Directed by Kim Joo-hwan.

Koala screened at the Busan International Film Festival recently and received some encouraging reviews. The indie, which Pierce Conran described as “straightforward and endearing”, is about two Dong-Bin and Jong-ik, who are failing in their jobs and so decide to open up a burger restaurant together. They are full of enthusiasm, but their new venture is soon faced with all kinds of difficulties.

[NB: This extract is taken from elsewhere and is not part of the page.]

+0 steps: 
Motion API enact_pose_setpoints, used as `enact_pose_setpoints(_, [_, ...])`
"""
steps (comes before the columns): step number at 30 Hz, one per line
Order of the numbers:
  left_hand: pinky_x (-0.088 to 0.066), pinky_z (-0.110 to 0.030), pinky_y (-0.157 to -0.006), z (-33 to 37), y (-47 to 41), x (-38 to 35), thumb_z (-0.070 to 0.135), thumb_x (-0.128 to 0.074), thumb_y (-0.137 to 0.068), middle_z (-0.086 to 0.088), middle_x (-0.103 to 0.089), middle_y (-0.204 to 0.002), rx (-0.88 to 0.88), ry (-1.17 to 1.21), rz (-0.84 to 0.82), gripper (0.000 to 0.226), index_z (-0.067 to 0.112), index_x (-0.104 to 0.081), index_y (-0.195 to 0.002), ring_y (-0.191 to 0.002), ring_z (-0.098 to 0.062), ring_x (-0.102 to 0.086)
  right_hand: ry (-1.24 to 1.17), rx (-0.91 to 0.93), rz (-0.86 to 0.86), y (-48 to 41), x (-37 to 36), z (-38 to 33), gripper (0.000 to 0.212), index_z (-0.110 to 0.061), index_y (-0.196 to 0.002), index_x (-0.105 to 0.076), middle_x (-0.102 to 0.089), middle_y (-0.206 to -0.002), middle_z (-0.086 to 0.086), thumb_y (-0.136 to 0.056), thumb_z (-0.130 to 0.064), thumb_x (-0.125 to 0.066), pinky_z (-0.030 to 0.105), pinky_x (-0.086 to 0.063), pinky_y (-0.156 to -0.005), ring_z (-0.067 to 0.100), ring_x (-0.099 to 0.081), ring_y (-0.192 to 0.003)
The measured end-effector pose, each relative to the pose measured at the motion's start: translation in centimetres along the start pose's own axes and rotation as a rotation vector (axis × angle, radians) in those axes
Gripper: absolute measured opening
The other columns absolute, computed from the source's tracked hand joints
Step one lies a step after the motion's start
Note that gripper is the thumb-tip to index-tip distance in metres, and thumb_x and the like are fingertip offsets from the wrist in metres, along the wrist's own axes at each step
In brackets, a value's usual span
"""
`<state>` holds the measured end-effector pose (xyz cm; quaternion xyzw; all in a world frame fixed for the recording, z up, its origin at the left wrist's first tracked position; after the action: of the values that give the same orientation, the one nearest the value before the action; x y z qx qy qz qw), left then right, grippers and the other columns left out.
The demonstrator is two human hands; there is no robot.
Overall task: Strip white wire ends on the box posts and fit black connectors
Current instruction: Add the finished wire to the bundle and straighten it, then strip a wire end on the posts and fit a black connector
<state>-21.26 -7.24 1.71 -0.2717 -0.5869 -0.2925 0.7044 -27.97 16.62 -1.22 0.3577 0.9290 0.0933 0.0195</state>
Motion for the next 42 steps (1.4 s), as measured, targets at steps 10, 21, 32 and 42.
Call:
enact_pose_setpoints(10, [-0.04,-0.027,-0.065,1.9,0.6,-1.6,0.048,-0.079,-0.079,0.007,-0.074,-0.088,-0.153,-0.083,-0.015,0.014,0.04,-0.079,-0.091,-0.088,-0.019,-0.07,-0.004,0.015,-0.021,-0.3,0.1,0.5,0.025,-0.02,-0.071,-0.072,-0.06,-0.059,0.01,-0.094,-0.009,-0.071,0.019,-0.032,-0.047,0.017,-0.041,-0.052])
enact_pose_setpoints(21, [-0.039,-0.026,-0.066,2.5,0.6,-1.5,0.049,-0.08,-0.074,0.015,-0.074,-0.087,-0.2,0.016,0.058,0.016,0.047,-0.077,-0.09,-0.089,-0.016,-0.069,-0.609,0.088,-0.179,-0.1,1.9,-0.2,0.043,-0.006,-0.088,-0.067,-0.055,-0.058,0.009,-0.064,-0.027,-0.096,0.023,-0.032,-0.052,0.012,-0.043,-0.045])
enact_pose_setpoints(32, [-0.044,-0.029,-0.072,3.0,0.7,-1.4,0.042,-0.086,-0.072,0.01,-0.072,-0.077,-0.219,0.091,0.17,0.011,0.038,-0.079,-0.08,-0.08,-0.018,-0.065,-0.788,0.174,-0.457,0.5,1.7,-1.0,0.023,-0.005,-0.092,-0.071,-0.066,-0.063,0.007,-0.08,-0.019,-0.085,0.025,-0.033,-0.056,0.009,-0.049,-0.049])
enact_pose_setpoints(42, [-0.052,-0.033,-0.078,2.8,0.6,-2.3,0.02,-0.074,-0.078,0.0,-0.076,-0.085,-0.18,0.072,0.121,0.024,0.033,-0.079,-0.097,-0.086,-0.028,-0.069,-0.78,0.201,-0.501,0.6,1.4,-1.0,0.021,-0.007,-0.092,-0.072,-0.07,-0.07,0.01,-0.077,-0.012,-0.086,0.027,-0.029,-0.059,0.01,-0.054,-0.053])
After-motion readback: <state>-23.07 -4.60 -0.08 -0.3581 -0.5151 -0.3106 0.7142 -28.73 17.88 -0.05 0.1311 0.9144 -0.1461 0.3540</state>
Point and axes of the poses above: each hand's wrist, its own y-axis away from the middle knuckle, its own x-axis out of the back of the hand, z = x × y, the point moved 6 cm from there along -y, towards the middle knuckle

  • 한공주 (Han Gong-ju, South Korea, 2013)

Dir. by Lee Su-jin.

Another one from the Busan International Film Festival – this one being a bleak indie about a teenage girl whose troubled past comes to the surface when she transfers to a new school. Again, it was Pierce Conran who drew my attention to Han Gong-ju, labelling it as that kind of “devastating” gem that hits you completely out of the left field. Very keen to see it, even if it sounds like it’ll be a harrowing experience.

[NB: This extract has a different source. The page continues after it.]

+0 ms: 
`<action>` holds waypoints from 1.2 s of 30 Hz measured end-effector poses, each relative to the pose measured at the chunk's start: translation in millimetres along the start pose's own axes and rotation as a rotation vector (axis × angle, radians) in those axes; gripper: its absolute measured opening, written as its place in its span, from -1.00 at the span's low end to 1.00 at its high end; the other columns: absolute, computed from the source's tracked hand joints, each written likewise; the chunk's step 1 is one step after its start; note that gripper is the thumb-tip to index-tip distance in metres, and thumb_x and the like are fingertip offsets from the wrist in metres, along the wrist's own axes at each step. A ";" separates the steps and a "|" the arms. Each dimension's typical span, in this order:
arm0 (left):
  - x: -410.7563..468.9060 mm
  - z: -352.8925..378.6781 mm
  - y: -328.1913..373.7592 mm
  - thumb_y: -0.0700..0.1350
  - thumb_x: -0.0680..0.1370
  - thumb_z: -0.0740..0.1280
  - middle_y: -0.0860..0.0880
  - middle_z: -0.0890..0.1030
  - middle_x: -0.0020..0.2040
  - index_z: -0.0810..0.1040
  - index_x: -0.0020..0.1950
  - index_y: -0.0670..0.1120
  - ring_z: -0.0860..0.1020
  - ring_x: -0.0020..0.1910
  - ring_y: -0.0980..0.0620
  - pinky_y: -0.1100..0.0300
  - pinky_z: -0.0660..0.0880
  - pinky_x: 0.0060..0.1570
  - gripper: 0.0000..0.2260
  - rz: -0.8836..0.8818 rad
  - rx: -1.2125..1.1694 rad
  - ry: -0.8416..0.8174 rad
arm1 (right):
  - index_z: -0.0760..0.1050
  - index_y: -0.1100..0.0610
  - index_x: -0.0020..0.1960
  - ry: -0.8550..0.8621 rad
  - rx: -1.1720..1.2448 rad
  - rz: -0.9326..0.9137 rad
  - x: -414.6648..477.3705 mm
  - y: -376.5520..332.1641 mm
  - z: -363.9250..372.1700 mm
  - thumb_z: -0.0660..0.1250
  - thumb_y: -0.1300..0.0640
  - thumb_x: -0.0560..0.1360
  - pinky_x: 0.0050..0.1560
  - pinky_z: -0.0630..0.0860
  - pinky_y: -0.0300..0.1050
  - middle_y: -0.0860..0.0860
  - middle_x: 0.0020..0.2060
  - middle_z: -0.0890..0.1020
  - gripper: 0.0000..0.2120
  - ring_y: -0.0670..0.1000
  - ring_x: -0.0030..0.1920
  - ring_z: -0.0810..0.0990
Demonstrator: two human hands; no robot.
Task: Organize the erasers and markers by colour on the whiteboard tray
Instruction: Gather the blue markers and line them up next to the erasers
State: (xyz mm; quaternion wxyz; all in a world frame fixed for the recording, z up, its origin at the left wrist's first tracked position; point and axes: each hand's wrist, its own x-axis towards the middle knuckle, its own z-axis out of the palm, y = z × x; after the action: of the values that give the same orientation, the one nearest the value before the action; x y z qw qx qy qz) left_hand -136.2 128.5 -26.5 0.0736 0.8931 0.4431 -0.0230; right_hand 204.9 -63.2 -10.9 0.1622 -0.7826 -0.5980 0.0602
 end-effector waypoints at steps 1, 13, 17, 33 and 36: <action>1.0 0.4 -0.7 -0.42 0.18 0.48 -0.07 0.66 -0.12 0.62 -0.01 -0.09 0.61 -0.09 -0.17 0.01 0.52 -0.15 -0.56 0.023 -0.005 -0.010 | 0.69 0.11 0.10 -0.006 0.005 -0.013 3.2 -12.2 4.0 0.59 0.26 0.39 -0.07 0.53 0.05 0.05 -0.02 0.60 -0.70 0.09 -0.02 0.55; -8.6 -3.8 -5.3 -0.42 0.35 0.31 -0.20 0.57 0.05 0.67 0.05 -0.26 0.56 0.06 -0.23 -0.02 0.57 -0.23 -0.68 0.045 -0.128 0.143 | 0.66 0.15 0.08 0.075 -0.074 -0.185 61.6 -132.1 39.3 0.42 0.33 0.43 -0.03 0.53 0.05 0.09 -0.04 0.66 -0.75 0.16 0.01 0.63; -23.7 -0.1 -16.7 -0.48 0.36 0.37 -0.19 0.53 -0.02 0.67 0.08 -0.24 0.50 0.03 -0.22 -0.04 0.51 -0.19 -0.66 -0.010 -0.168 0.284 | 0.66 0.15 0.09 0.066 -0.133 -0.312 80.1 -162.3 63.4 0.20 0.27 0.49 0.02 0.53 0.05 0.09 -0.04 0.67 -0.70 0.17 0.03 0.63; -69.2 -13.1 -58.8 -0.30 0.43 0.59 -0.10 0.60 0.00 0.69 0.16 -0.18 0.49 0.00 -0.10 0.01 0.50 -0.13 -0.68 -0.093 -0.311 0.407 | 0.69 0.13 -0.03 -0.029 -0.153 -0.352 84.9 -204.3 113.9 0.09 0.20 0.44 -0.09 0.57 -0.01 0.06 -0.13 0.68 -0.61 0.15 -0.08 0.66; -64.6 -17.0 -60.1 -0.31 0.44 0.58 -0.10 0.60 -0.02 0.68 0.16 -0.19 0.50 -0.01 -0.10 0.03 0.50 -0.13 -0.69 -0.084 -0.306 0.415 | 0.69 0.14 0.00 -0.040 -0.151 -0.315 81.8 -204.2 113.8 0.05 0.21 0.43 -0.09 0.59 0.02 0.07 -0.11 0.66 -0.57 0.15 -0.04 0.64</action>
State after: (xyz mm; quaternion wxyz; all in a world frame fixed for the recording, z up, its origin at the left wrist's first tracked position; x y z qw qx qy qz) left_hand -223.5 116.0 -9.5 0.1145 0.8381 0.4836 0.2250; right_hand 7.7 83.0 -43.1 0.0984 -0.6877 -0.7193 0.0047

  • Андре́й Рублёв (Andrei Rublev, Russia, 1971) 

Dir. by Andrei Tarkovsky.

The Guardian published an article on the Top 10 Arthouse Movies recently. While such lists are dubious (and usually rather one-sided), you can often find at least something on them that catches your interest. In this case, the film at the very top of the list: Andrei Rublev, an oldie from 1971. I’m not going to try and explain it, I’ll let the writer of the original article do the job for me:

Viewers and critics always have their personal favourites, but some films achieve a masterpiece status that becomes unanimously agreed upon – something that’s undoubtedly true of Andrei Rublev, even though it’s a film that people often feel they don’t, or won’t, get. It is 205 minutes long (in its fullest version), in Russian, and in black and white. Few characters are clearly identified, little actually happens, and what does happen isn’t necessarily in chronological order. Its subject is a 15th-century icon painter and national hero, yet we never see him paint, nor does he do anything heroic. In many of the film’s episodes, he is not present at all, and in the latter stages, he takes a vow of silence. But in a sense, there is nothing to “get” about Andrei Rublev. It is not a film that needs to be processed or even understood, only experienced and wondered at. (quote source)

It’s probably not a film for everyone, but I’m certainly intrigued. (Note: The Guardian also has a full review for Andrei Rublev available.)

Bonus Bits

  • And the award for the most pointless teaser trailer of the week (month?) goes to:「魔女の宅急便」(Majo no takkyubin/Kiki’s Delivery Service, Japan, 2013)

Dir. by Shimizu Takashi.

Seriously, why did they release this?

The film poster is nearly as bland. I guess we’ll see better promotional material in due time, but why tease us with such dull, not-revealing-anything teasers?